_Data below_.
※ ※ ※
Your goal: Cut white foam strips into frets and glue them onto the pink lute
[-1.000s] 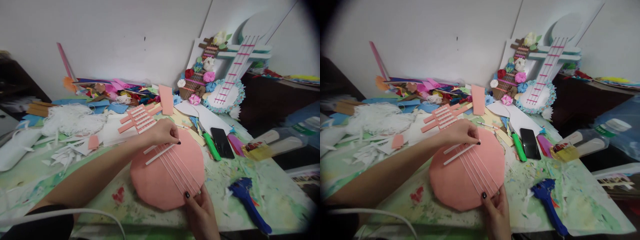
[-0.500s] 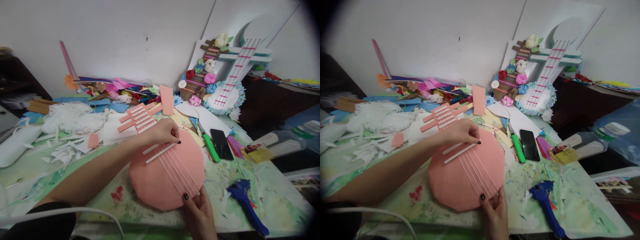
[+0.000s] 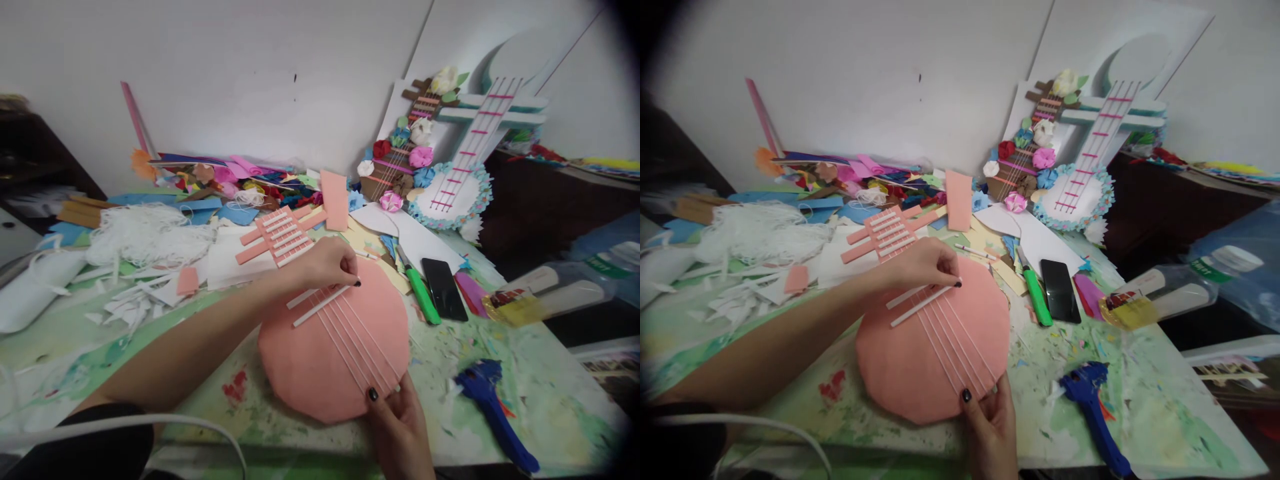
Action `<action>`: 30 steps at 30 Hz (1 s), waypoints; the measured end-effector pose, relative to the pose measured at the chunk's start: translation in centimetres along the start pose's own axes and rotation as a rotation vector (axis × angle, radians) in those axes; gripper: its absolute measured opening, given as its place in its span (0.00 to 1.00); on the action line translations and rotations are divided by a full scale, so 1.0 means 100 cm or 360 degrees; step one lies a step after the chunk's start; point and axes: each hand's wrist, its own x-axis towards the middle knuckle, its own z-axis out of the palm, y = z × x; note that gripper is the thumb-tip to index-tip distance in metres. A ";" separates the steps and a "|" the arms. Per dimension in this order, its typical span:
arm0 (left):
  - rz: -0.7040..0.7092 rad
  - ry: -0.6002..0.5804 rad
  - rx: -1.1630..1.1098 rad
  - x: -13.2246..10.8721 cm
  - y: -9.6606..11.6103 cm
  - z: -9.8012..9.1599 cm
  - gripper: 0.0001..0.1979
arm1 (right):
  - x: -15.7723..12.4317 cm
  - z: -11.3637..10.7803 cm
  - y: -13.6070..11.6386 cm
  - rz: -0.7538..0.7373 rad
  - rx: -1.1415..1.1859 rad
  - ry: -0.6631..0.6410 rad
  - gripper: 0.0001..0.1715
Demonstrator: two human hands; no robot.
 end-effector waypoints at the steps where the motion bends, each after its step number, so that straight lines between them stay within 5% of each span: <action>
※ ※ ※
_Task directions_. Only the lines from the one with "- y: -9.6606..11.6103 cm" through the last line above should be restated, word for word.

_Solution for this task_.
  - y: -9.6606..11.6103 cm
  - z: -9.8012..9.1599 cm
  - gripper: 0.0001..0.1979
arm1 (right):
  - x: -15.7723..12.4317 cm
  - z: -11.3637..10.7803 cm
  - y: -13.6070..11.6386 cm
  - rz: -0.7538..0.7373 rad
  - rx: -1.1415..1.1859 rad
  - ry: -0.6631..0.6410 rad
  - gripper: 0.0001..0.1715
Demonstrator: two human hands; no robot.
 end-effector waypoints at the steps where the motion bends, each after its step number, so that straight lines between them stay within 5% of each span: <action>

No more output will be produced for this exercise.